But in the below case, it would be blocked for almost 100ms (1/10 sec) Wouldn't this impact ptp packets to testunit or handling ptp packets from BC/GM?
res = poll(&pfd, 1, sk_tx_timeout);
if (res < 1) {
Sync and Announcement packets values as below
logAnnounceInterval -3
logSyncInterval -4
Feb 7 09:35:18 phc2sys: [610989.748] CLOCK_REALTIME phc offset -16 s2 freq -81596 delay 566
Feb 7 09:35:18 phc2sys: [610989.748] enp95s0f1 phc offset -1 s2 freq -2464 delay 3725
Feb 7 09:35:18 ptp4l: [610989.818] rms 5 max 12 freq +649 +/- 8 delay 370 +/- 1
Feb 7 09:35:19 phc2sys: [610990.748] CLOCK_REALTIME phc offset 0 s2 freq -81585 delay 576
Feb 7 09:35:19 phc2sys: [610990.748] enp95s0f1 phc offset -1 s2 freq -2465 delay 3740
Feb 7 09:35:19 ptp4l: [610990.818] rms 5 max 10 freq +648 +/- 9 delay 369 +/- 0
Feb 7 09:35:20 ptp4l: [610991.536] timed out while polling for tx timestamp revent 0 event 2
Feb 7 09:35:20 ptp4l: [610991.536] increasing tx_timestamp_timeout may correct this issue, but it is likely caused by a driver bug
Feb 7 09:35:20 ptp4l: [610991.536] port 2: send sync failed
Feb 7 09:35:20 ptp4l: [610991.536] port 2: MASTER to FAULTY on FAULT_DETECTED (FT_UNSPECIFIED)

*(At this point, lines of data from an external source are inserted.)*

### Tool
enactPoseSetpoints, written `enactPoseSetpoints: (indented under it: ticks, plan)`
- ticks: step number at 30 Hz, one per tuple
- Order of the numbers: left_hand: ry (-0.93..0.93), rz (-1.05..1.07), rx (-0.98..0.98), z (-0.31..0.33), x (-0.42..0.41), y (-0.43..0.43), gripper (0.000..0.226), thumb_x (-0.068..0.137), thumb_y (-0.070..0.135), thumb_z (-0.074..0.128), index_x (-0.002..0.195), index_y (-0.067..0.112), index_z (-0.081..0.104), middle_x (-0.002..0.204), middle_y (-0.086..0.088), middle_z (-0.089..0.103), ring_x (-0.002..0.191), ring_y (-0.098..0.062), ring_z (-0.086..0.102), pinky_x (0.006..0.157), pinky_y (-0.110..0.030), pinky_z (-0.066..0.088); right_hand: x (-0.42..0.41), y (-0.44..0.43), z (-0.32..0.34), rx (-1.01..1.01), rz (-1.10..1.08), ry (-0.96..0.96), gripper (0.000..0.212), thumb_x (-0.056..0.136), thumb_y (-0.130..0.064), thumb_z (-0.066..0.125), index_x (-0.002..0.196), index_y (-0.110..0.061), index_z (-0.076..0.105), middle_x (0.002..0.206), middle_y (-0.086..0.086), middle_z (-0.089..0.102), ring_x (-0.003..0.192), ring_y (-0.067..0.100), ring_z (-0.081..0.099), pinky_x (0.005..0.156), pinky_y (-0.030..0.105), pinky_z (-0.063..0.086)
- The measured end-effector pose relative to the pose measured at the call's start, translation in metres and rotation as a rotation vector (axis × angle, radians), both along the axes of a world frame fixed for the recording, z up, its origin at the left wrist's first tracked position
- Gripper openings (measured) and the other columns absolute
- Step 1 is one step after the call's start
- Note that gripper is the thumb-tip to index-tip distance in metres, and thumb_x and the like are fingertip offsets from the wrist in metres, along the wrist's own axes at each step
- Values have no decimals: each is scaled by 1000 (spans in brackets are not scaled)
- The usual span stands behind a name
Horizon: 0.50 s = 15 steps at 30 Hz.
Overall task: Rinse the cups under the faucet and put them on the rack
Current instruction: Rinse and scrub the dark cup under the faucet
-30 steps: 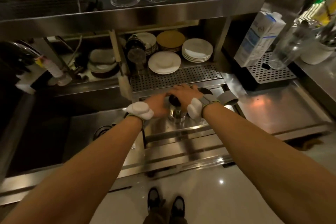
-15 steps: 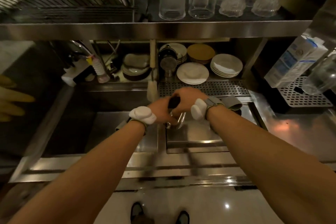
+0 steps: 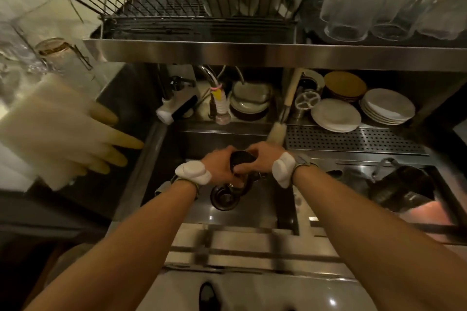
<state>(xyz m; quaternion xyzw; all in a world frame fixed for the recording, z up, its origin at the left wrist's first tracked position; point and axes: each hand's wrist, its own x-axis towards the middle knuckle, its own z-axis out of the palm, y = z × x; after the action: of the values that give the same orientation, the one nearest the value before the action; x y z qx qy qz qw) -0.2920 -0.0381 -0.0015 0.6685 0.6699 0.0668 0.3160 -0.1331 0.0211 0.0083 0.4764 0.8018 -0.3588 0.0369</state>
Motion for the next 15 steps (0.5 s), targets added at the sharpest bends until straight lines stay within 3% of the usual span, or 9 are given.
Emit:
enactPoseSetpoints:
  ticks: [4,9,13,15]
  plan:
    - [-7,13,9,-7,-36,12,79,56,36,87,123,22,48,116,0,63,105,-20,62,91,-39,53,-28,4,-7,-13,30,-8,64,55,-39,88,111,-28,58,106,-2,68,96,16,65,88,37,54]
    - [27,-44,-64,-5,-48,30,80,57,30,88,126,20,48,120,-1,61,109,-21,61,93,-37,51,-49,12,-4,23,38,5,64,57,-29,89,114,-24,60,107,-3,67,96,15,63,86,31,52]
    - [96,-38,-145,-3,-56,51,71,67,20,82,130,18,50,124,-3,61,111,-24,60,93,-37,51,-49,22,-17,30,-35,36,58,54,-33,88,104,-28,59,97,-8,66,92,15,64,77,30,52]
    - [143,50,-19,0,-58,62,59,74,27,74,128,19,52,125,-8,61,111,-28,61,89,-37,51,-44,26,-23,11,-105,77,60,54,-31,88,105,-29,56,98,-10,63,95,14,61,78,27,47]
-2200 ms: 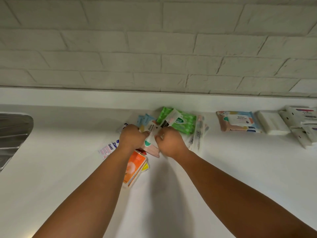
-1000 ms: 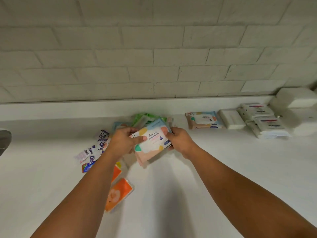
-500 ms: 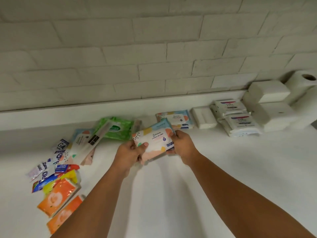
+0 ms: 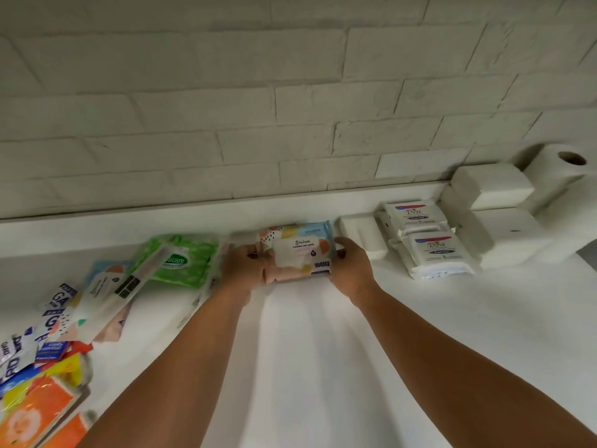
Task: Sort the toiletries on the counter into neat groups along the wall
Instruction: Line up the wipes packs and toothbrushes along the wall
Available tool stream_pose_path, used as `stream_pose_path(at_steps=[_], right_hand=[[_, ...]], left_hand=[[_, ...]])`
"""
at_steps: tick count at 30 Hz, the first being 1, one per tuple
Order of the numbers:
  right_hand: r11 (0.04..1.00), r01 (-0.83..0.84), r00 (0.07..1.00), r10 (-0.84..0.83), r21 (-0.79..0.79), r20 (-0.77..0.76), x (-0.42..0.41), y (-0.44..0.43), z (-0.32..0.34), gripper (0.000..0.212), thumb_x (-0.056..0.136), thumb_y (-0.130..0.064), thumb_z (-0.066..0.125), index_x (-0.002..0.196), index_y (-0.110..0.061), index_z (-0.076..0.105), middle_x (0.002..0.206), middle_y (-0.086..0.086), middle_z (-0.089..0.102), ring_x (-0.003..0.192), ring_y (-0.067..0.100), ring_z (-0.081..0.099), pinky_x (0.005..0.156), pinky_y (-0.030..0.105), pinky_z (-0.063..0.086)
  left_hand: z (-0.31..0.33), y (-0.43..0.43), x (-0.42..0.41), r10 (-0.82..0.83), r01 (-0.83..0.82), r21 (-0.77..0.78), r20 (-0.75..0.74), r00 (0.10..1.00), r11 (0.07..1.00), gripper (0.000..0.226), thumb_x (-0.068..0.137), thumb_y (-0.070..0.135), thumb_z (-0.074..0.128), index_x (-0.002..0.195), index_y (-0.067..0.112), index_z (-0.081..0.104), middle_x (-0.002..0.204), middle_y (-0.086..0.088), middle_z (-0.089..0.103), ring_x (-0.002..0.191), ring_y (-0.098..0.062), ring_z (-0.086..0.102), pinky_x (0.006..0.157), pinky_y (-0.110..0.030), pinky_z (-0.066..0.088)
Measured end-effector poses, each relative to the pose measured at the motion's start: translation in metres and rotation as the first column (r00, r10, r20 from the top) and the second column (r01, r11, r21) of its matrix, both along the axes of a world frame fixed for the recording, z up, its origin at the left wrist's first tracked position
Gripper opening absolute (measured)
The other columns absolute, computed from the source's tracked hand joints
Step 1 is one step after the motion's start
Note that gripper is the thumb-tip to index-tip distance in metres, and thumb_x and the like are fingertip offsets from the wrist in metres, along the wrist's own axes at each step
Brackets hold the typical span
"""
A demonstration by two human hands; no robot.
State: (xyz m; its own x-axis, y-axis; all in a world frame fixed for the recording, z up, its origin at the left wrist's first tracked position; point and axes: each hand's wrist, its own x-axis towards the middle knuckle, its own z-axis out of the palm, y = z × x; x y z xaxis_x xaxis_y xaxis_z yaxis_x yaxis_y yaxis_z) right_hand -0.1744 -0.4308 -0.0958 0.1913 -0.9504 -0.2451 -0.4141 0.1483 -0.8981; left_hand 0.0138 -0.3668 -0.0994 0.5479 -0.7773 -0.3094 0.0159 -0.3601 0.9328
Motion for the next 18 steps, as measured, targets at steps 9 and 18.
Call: stream_pose_path(at_steps=[9, 18], right_hand=[[0.984, -0.177, 0.965, 0.170, -0.018, -0.199, -0.001, -0.025, 0.005, 0.045, 0.100, -0.008, 0.042, 0.143, -0.022, 0.047, 0.120, -0.001, 0.056, 0.077, 0.001, 0.055, 0.054, 0.005, 0.045], [0.955, -0.297, 0.846, 0.267, 0.007, -0.462, 0.002, -0.030, -0.002, 0.037, 0.094, -0.006, 0.047, 0.131, -0.011, 0.049, 0.124, 0.009, 0.059, 0.107, 0.028, 0.060, 0.092, 0.041, 0.054]], left_hand=[[0.005, -0.040, 0.003, 0.000, -0.002, 0.043, 0.060, 0.998, 0.999, 0.025, 0.057, -0.002, 0.064, 0.081, -0.002, 0.073, 0.062, -0.016, 0.066, 0.051, -0.026, 0.061, 0.049, -0.028, 0.049], [-0.016, -0.053, 0.003, 0.022, -0.032, 0.071, 0.145, 0.989, 0.997, 0.029, 0.087, 0.007, 0.071, 0.116, 0.010, 0.070, 0.093, -0.013, 0.073, 0.053, -0.015, 0.061, 0.042, -0.023, 0.047]])
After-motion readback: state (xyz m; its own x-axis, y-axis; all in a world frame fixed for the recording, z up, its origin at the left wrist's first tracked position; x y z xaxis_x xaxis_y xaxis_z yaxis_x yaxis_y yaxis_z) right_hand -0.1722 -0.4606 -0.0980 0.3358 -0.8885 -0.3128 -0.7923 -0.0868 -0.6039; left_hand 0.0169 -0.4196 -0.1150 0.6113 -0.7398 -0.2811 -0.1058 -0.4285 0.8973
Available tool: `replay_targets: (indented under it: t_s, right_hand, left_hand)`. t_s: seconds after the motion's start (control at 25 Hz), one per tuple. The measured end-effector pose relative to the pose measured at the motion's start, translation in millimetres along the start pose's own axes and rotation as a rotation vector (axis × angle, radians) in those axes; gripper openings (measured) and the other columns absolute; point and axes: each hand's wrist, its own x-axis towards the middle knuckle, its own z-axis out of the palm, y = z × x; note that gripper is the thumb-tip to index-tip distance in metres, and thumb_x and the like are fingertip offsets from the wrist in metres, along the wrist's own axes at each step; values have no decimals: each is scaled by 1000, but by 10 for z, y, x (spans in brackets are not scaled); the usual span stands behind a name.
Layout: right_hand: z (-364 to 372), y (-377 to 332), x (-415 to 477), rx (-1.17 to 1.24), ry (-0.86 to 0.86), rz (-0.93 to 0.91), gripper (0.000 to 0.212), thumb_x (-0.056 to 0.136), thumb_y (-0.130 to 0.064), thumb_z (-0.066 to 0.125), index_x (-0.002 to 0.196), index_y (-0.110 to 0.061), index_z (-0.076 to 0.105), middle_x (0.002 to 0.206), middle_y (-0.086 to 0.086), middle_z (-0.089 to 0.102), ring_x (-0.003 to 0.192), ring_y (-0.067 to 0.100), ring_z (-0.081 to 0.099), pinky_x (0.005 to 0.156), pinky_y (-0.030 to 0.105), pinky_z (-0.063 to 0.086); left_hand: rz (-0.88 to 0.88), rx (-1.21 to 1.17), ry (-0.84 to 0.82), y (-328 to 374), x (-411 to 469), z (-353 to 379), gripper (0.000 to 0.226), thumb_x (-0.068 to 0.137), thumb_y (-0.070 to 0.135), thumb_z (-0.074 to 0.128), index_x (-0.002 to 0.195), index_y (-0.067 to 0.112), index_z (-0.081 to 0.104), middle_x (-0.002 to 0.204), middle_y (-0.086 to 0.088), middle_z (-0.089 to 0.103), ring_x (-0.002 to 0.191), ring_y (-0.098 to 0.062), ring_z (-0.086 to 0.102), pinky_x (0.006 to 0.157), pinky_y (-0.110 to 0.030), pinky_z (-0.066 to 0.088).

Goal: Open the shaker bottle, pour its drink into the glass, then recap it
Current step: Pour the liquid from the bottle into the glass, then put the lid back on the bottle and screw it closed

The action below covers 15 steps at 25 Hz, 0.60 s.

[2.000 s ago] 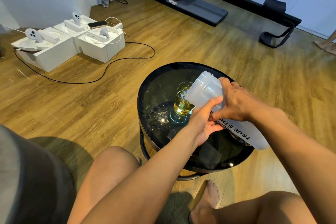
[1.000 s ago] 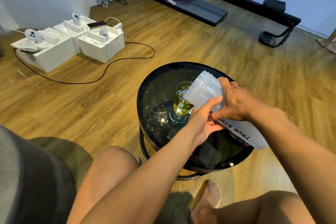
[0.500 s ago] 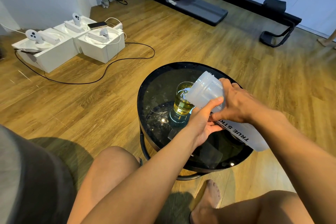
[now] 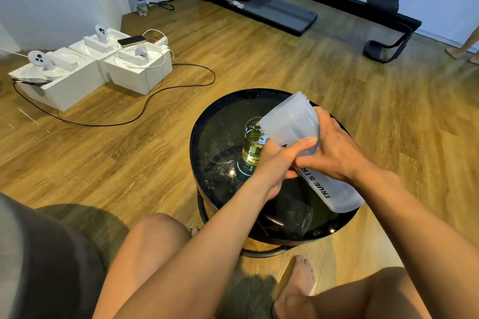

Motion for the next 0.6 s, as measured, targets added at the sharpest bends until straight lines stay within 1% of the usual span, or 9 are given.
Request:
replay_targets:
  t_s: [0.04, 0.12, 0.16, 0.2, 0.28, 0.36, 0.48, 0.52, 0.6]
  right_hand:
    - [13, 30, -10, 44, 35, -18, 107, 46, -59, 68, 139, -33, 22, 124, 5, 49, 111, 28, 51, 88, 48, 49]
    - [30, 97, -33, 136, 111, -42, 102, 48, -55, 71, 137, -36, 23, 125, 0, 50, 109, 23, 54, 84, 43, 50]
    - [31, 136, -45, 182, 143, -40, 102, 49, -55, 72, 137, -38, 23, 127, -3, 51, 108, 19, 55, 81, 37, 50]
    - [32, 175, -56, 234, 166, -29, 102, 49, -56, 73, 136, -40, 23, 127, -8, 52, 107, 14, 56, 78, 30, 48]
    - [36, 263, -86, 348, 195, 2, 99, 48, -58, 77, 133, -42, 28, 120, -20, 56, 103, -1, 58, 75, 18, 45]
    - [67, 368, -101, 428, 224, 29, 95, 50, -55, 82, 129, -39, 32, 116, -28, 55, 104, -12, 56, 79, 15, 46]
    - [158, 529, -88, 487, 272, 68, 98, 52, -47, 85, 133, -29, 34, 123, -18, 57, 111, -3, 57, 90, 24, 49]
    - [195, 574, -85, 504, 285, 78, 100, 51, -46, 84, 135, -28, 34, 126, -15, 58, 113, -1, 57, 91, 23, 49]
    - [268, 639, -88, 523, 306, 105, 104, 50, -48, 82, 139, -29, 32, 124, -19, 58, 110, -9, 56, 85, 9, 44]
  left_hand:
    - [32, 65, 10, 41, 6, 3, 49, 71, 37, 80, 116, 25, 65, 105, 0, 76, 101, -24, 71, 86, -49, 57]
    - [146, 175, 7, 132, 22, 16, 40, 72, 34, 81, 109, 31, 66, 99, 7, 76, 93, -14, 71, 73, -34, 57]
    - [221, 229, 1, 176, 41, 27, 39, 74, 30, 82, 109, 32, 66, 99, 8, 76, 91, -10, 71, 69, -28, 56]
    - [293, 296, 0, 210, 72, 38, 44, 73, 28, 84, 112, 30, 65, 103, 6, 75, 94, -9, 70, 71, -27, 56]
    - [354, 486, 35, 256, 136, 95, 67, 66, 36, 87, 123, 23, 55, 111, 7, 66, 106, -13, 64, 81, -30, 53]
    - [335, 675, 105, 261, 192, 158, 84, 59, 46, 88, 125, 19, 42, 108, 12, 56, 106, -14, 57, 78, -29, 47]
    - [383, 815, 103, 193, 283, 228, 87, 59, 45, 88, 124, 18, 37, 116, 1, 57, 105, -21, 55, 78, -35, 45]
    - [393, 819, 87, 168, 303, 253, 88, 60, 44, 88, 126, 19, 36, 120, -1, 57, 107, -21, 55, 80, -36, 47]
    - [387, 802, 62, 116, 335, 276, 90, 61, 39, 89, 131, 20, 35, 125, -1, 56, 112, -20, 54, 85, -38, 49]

Feb 7 09:35:20 ptp4l: [610991.557] port 2: link down
Feb 7 09:35:20 ptp4l: [610991.557] port 2: received link status notification DOWN
Feb 7 09:35:20 ptp4l: [610991.557] selected best master clock 000580.fffe.07cc8a
Feb 7 09:35:20 ptp4l: [610991.557] updating UTC offset to 37
Feb 7 09:35:20 ptp4l: [610991.557] Not client interface for BC mode enp95s0f1
Feb 7 09:35:20 ptp4l: [610991.557] port 2: received link status notification DOWN
Feb 7 09:35:20 ptp4l: [610991.557] port 2: received link status notification DOWN
Feb 7 09:35:20 ptp4l: [610991.557] port 2: received link status notification DOWN
Feb 7 09:35:20 phc2sys: [610991.748] port 40a6b7.fffe.0da261-2 changed state
Feb 7 09:35:20 phc2sys: [610991.748] reconfiguring after port state change
Feb 7 09:35:20 phc2sys: [610991.748] selecting enp95s0f1 for synchronization
Feb 7 09:35:20 phc2sys: [610991.748] selecting CLOCK_REALTIME for synchronization
Feb 7 09:35:20 phc2sys: [610991.748] selecting enp175s0f1 as the master clock
Feb 7 09:35:20 phc2sys: [610991.748] CLOCK_REALTIME phc offset 22 s2 freq -81563 delay 574
Feb 7 09:35:20 phc2sys: [610991.748] clock jumped backward or running slower than expected!
Feb 7 09:35:20 phc2sys: [610991.748] enp95s0f1 phc offset -270490592 s0 freq -2465 delay 1856
Feb 7 09:35:20 ptp4l: [610991.818] rms 4 max 8 freq +651 +/- 7 delay 370 +/- 0
Feb 7 09:35:21 ptp4l: [610992.492] port 2: received link status notification DOWN
Feb 7 09:35:21 phc2sys: [610992.748] CLOCK_REALTIME phc offset -5 s2 freq -81583 delay 574
Feb 7 09:35:21 phc2sys: [610992.748] clock jumped backward or running slower than expected!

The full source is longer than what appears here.